◆ Description of the task: Your answer should consist of each line from the data below that contains "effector".

-- Given entries follows --

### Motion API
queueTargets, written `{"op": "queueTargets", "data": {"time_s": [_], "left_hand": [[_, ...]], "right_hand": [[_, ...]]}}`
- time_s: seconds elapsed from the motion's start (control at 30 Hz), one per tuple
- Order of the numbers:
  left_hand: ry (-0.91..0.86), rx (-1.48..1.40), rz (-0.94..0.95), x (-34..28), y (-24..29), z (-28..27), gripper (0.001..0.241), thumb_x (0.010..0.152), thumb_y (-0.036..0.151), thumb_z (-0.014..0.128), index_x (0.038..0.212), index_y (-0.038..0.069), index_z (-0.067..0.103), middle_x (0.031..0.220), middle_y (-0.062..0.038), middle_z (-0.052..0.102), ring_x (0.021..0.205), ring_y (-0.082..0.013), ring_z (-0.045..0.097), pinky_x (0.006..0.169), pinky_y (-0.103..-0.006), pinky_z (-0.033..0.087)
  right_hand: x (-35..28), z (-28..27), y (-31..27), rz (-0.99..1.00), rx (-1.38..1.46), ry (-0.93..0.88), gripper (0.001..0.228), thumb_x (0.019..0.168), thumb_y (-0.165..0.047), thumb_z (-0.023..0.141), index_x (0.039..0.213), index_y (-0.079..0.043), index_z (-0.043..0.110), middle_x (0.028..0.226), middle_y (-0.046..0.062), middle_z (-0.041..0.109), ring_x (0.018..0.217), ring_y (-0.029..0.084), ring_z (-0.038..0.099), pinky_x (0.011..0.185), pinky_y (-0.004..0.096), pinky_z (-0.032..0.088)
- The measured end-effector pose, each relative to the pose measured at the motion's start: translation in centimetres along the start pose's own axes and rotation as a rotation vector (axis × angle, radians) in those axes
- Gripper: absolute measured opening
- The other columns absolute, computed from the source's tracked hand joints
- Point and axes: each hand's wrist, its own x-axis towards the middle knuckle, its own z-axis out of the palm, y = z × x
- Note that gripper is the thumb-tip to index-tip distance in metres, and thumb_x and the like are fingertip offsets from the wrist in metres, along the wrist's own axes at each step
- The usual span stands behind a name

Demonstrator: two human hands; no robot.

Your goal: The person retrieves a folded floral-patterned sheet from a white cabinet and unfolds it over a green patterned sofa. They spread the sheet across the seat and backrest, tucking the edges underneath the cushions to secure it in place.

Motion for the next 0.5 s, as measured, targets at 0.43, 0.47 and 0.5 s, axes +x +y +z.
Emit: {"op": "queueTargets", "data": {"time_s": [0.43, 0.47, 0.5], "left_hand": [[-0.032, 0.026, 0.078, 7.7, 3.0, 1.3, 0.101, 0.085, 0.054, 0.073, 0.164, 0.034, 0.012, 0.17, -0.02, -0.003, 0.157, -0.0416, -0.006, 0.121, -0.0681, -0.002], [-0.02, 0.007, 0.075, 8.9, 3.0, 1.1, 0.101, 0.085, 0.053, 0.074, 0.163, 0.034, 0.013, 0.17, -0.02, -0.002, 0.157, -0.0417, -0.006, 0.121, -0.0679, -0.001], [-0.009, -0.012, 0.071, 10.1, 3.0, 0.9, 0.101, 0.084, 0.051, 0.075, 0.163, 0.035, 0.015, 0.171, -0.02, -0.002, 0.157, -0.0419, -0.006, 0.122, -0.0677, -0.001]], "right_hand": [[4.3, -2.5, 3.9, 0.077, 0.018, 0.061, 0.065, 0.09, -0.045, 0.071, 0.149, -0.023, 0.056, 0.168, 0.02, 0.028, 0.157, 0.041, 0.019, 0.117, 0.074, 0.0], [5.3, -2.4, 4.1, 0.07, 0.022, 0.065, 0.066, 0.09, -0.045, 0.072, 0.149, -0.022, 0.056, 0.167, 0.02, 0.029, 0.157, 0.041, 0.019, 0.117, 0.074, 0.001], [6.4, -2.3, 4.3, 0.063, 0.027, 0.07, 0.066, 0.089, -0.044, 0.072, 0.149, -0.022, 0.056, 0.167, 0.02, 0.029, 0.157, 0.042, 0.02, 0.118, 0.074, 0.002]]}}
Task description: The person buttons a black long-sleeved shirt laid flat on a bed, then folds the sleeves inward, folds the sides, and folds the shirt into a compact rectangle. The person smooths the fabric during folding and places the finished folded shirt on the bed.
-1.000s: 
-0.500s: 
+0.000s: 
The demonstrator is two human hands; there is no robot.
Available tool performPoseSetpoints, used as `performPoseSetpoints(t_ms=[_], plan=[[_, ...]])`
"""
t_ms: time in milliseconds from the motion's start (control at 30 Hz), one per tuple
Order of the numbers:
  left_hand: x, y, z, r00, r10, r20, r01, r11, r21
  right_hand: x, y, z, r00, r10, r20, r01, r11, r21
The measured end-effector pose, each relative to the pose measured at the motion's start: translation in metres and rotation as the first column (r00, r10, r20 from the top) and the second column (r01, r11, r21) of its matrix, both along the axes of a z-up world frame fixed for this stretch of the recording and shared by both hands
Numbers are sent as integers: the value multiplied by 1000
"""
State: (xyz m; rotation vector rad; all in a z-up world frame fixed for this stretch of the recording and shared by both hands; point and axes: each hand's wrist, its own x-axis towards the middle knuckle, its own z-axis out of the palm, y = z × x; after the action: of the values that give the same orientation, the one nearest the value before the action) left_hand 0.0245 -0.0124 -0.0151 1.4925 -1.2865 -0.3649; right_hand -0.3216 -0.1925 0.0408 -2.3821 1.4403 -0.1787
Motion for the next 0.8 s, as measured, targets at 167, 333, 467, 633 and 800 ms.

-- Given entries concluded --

◆ Result of this exercise:
- The measured end-effector pose, each relative to the pose measured at the motion's start: translation in centimetres along the start pose's own axes and rotation as a rotation vector (axis × angle, radians) in those axes
The measured end-effector pose, each relative to the pose measured at the motion's start: translation in metres and rotation as the first column (r00, r10, r20 from the top) and the second column (r01, r11, r21) of its matrix, both along the axes of a z-up world frame fixed for this stretch of the recording and shared by both hands

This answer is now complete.